El encargo del cazador
Bajo su apariencia de película de iniciación y aventura, muestra la inquietante funcionalidad del cine como instrumento de blanqueo
Una secuencia de la película de aventuras Where No Vultures Fly (1951) de Harry Watt servía a André Bazin para ilustrar su teoría del montaje prohibido: una leona dispuesta a recuperar a su cachorro sigue al niño que lo lleva en brazos. La secuencia se resuelve, en principio, mediante la dialéctica de plano y contraplano, hasta que, finalmente, el director decide mostrar “en un mismo plano general, a los padres, el niño con el cachorrito y la leona detrás. Con este solo plano, se autentifica, de golpe y retrospectivamente, el muy banal montaje que lo precedía”.
MIA Y EL LEÓN BLANCO
Dirección: Gilles de Maistre.
Intérpretes: Daniah de Villiers, Mélanie Laurent, Langley Kirkwood, Lionel Newton.
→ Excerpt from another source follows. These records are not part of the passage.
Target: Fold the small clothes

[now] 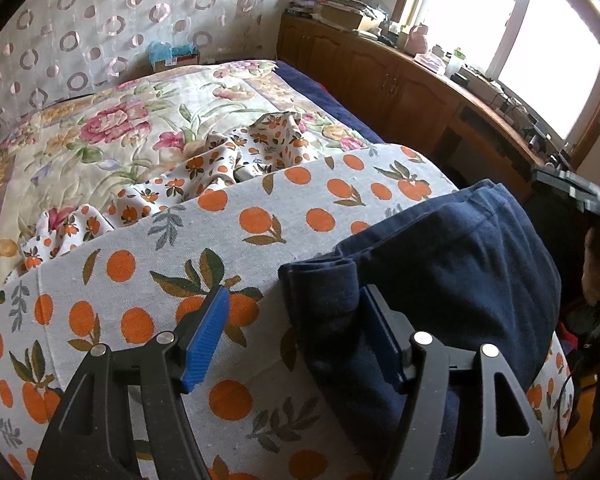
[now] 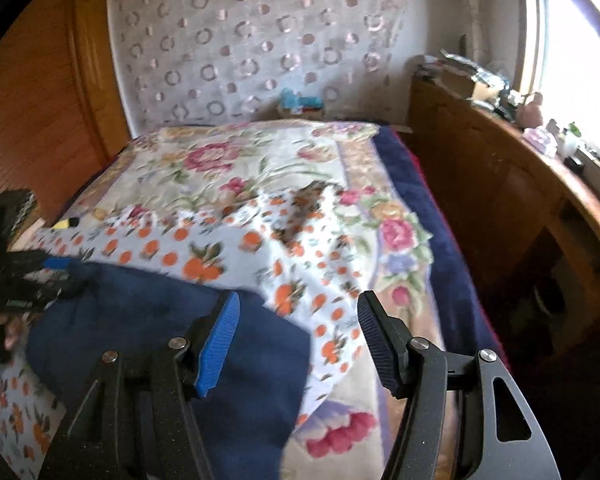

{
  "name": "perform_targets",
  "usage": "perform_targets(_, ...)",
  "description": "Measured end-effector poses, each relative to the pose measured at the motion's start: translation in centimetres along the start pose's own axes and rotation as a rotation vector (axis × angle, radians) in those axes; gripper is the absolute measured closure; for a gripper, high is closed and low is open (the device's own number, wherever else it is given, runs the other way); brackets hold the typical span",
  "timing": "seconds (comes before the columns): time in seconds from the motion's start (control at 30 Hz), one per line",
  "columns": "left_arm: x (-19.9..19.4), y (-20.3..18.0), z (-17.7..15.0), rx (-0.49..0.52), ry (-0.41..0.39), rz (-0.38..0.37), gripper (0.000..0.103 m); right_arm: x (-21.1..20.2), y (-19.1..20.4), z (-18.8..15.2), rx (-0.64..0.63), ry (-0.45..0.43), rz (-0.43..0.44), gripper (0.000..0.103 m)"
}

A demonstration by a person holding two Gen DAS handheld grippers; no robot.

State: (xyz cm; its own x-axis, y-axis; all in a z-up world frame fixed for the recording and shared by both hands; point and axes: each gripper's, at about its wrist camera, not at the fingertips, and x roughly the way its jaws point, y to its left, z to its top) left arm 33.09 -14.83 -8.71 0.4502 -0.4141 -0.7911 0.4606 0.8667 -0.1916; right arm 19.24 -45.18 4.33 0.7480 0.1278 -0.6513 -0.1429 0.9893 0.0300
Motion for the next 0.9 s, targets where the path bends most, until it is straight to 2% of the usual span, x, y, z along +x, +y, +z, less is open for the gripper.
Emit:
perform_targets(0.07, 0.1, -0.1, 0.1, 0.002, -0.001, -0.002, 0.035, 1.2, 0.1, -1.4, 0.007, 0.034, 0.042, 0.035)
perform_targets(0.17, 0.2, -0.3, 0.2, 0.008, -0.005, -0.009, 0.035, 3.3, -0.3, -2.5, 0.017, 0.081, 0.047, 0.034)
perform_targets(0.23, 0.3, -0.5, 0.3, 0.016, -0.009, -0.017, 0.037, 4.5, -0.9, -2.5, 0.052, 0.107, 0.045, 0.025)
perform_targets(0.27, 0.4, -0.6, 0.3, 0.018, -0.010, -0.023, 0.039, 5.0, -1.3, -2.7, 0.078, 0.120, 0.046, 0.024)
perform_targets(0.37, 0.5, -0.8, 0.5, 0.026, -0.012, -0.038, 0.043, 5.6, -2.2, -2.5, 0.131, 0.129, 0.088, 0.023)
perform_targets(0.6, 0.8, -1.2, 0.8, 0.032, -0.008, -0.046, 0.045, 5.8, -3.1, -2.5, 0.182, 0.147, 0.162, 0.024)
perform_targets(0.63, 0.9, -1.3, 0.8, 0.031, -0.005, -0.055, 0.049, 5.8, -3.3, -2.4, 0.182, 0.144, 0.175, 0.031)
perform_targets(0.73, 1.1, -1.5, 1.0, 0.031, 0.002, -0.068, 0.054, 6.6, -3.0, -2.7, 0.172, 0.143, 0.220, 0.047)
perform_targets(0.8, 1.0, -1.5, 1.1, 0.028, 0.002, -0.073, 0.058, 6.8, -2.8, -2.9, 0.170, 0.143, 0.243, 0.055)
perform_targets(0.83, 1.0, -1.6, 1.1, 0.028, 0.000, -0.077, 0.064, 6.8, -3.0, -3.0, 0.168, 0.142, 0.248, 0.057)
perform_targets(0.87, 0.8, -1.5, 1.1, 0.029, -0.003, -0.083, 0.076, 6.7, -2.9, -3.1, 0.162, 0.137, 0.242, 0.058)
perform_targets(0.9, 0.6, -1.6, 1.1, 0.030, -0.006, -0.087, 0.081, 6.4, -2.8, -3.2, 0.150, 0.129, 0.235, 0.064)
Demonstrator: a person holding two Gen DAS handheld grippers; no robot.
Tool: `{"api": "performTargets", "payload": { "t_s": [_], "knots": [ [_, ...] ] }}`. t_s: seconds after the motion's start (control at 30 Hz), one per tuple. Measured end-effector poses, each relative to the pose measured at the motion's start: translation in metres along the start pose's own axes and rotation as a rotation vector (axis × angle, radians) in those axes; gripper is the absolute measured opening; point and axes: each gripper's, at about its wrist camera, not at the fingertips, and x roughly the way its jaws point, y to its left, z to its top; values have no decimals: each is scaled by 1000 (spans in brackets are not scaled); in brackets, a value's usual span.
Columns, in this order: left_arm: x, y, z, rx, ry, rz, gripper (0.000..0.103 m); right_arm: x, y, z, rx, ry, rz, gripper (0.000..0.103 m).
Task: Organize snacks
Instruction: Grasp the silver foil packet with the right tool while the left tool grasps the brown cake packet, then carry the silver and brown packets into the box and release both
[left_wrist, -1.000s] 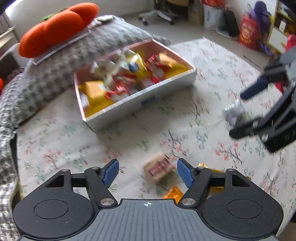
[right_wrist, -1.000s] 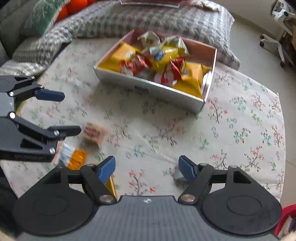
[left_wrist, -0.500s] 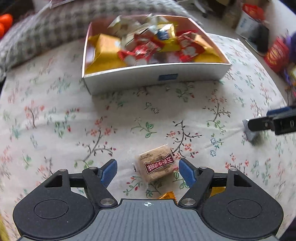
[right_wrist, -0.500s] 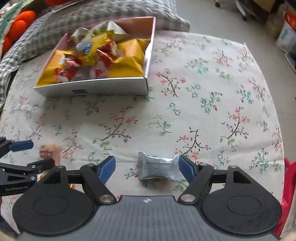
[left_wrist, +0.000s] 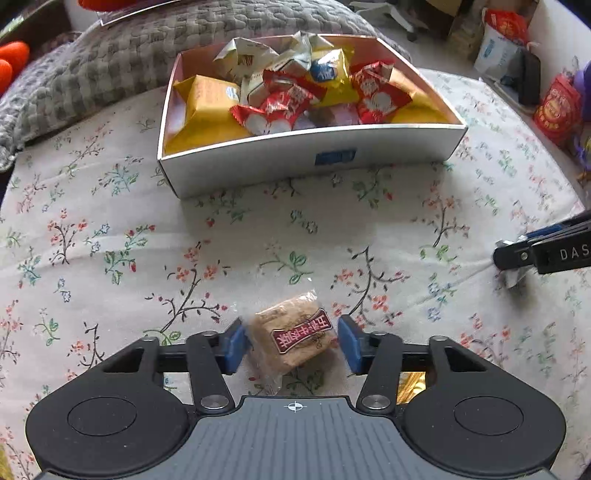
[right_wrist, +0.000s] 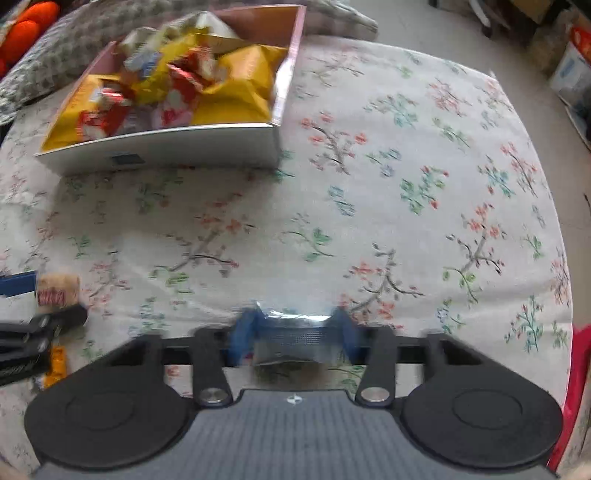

Género: aventuras. Francia, 2018.
Duración: 98 minutos.
Ante Mia y el león blanco de Gilles de Maistre, Bazin tampoco podría hablar de montaje prohibido: su rodaje se prolongó durante tres años para asentar la interacción entre su reparto humano y el animal y no hay, asimismo, rastro de imagen digital como espejismo de nuevo cuño. Quizá haya que buscar en otro lado la capacidad de mentir de este trabajo. El garante de la seguridad en el manejo de animales durante el rodaje fue Kevin Richardson, centro de una polémica en 2012 cuando salió a la luz que, tras su granja africana, se sostenía un negocio de cacería; precisamente el pecado paterno que descubre la protagonista de esta historia. Sorprende, también, la escasa empatía invertida en la secuencia del ataque felino a una turista. Bajo su apariencia de película de iniciación y aventura, Mia y el león blanco muestra la inquietante funcionalidad del cine como instrumento de blanqueo de una reputación cuestionada.